I got the shorts to my ankles when my bowels released their burden. I propelled myself away from the boat backwards so I wouldn’t be floating in my own squid ink. All the pain stopped.

Relief. Ahhh.

“Are you okay?” she called.

“Don’t look!” I shouted. There was a trail of tears between me and the boat, and the last thing I needed was for her to be looking at it. We’d been together for years, but there was no reason for her to inspect the shameful herd of tiny brown lake otters surfacing by the boat. I continued pooping; my bowels weren’t shitting me about being full. It was a lot.

I was so relieved that I didn’t crap on the boat and that the intense discomfort was gone. I was so relieved that I didn’t quite make full sense of the loud noise breaking the quiet of the lake.

A motor.
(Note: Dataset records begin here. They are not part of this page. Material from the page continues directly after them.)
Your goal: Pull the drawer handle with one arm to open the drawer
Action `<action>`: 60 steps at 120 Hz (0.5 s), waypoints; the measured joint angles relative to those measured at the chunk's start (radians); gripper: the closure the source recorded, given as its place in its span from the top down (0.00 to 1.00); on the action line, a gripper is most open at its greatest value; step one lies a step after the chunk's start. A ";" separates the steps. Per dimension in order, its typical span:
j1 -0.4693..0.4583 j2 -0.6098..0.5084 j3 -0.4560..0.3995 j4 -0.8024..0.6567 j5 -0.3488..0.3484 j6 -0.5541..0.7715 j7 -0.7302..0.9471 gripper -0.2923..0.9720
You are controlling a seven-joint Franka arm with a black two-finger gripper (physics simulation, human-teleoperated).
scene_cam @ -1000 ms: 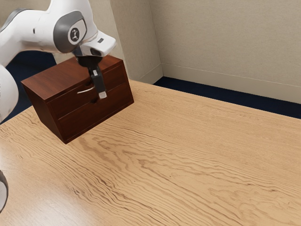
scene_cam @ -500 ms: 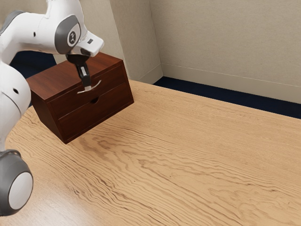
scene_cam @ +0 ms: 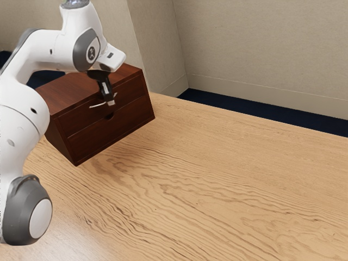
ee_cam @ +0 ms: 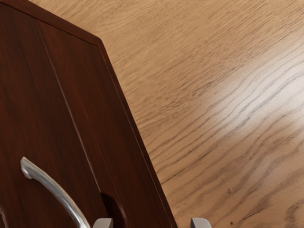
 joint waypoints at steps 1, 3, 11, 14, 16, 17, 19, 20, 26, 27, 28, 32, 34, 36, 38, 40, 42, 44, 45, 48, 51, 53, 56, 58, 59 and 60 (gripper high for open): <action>0.000 0.003 0.001 0.004 0.000 0.000 0.001 0.34; 0.001 0.008 0.002 0.011 0.000 0.001 0.004 0.34; 0.006 0.027 0.005 0.035 0.007 0.003 0.016 0.34; 0.007 0.035 0.006 0.042 0.010 0.004 0.020 0.34; 0.008 0.040 0.006 0.046 0.011 0.005 0.023 0.34; 0.009 0.042 0.006 0.048 0.012 0.005 0.024 0.34; 0.012 0.047 0.006 0.050 0.013 0.005 0.027 0.34; 0.014 0.049 0.006 0.051 0.014 0.006 0.028 0.34; 0.019 0.057 0.006 0.055 0.017 0.007 0.036 0.34; 0.020 0.058 0.006 0.055 0.017 0.007 0.037 0.34; 0.022 0.058 0.006 0.055 0.018 0.007 0.038 0.34; 0.026 0.060 0.006 0.056 0.019 0.008 0.042 0.34; 0.028 0.061 0.006 0.056 0.019 0.008 0.044 0.34; 0.029 0.061 0.006 0.056 0.020 0.008 0.046 0.34; 0.030 0.061 0.006 0.056 0.020 0.008 0.048 0.34; 0.031 0.062 0.006 0.056 0.021 0.008 0.050 0.34; 0.032 0.064 0.006 0.056 0.021 0.009 0.052 0.35; 0.033 0.066 0.007 0.056 0.022 0.010 0.054 0.36; 0.033 0.067 0.007 0.056 0.022 0.010 0.055 0.36; 0.034 0.070 0.007 0.055 0.023 0.011 0.057 0.37; 0.033 0.072 0.007 0.054 0.023 0.011 0.060 0.36; 0.033 0.074 0.008 0.053 0.023 0.011 0.061 0.35; 0.033 0.076 0.008 0.052 0.023 0.012 0.063 0.34; 0.033 0.077 0.009 0.051 0.023 0.012 0.065 0.33; 0.033 0.078 0.009 0.051 0.023 0.012 0.065 0.33; 0.033 0.078 0.010 0.050 0.023 0.013 0.066 0.32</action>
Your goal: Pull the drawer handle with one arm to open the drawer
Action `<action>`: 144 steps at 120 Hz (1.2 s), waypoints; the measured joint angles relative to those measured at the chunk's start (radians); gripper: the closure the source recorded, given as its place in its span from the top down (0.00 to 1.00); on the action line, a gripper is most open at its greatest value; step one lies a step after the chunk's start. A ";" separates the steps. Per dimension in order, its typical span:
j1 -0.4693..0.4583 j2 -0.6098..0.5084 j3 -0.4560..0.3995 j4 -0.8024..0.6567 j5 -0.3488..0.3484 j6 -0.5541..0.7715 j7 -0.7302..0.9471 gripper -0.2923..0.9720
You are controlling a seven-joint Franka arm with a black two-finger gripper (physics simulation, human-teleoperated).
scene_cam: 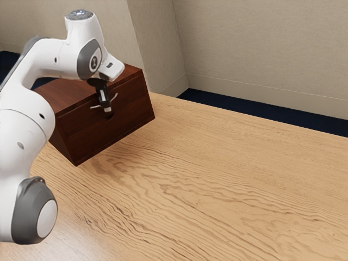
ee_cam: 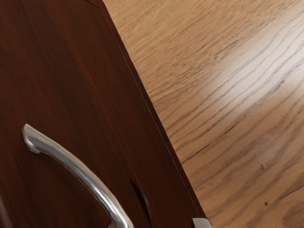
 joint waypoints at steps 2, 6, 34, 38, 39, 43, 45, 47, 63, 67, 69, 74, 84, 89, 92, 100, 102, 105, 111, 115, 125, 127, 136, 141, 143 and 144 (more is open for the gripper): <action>0.000 0.001 0.000 -0.001 0.000 0.000 0.001 0.30; -0.001 0.002 0.000 -0.004 -0.001 0.001 0.003 0.28; -0.066 -0.155 -0.012 -0.246 -0.002 0.016 0.007 0.16; -0.080 -0.182 -0.016 -0.286 -0.001 0.022 0.007 0.15; -0.085 -0.189 -0.016 -0.296 -0.001 0.024 0.007 0.15; -0.107 -0.215 -0.014 -0.335 0.000 0.033 0.007 0.14; -0.122 -0.226 -0.006 -0.352 0.001 0.037 0.007 0.14; -0.139 -0.233 0.003 -0.365 0.002 0.040 0.007 0.13; -0.229 -0.251 0.060 -0.403 0.002 0.066 0.000 0.15; -0.263 -0.252 0.088 -0.407 -0.001 0.069 -0.004 0.14; -0.285 -0.254 0.107 -0.413 -0.004 0.070 -0.006 0.15; -0.324 -0.263 0.136 -0.432 -0.010 0.074 -0.011 0.16; -0.384 -0.287 0.183 -0.484 -0.015 0.087 -0.021 0.18; -0.407 -0.302 0.198 -0.509 -0.018 0.091 -0.025 0.23; -0.428 -0.308 0.215 -0.522 -0.020 0.094 -0.027 0.22; -0.505 -0.317 0.285 -0.551 -0.027 0.095 -0.033 0.24; -0.516 -0.318 0.294 -0.556 -0.029 0.095 -0.035 0.25; -0.529 -0.320 0.304 -0.563 -0.029 0.096 -0.037 0.25; -0.549 -0.321 0.313 -0.572 -0.026 0.103 -0.041 0.20; -0.560 -0.322 0.318 -0.579 -0.023 0.108 -0.044 0.18; -0.598 -0.321 0.351 -0.601 -0.030 0.118 -0.052 0.15; -0.603 -0.322 0.356 -0.603 -0.031 0.120 -0.053 0.15; -0.614 -0.323 0.367 -0.609 -0.034 0.127 -0.059 0.13; -0.619 -0.323 0.374 -0.610 -0.040 0.129 -0.063 0.14; -0.624 -0.323 0.380 -0.610 -0.043 0.129 -0.064 0.15; -0.627 -0.323 0.383 -0.611 -0.044 0.129 -0.065 0.15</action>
A skiff with two park rangers buzzed toward me. The megaphone blared a man’s voice: “THERE’S NO SWIMMING EXCEPT IN DESIGNATED AREAS. GET BACK IN THE BOAT.”

I look at my girlfriend, her mouth an O of surprise. The boat circles around me, about twenty yards away. I’m going to have to swim through an entire otter colony to get back to the boat. I reach down to pull up my board shorts. But they aren’t there.

“NO SWIMMING. GET BACK IN THE BOAT.”

I can’t find my shorts. I do a 360 but can’t see them anywhere. They are blue and white and flowered, so I should be able to see them. This lake is not particularly clean, even on a good day, and today is most assuredly not a good day.

I wave to the rangers to let them know I hear them. “Gotcha! Everything’s fine,” I shout. I’m just shitting in your little lake.

“GET BACK IN YOUR BOAT NOW.” They are motoring closer.

I am swimming in the middle of a bad dream. I can’t just clamber back into the boat naked, for God’s sake, with two park rangers and a future ex-girlfriend watching.

I’m thinking I swim around to the other side of the boat to climb in. My girlfriend’s seen me naked, at least. I’m half-treading, half-swimming, and I feel what I imagine to be a particularly mature otter rub against my loins. Yuck. I look down and am gratified to see a familiar clump of blue-and-white fabric.

Saved. I fumble awkwardly with my shorts, trying to slip them on and keep my face out of the water, swimming away from the skiff while the rangers shout each last warning to me. I finally wrangle my legs into the leg-holes and pull them up. I am no longer naked, I am no longer full of shit, and I am happy.

I climbed back into the boat and waved to the rangers and smiled weakly at my future wife. She shook her head and grimaced and we paddled back to the beach.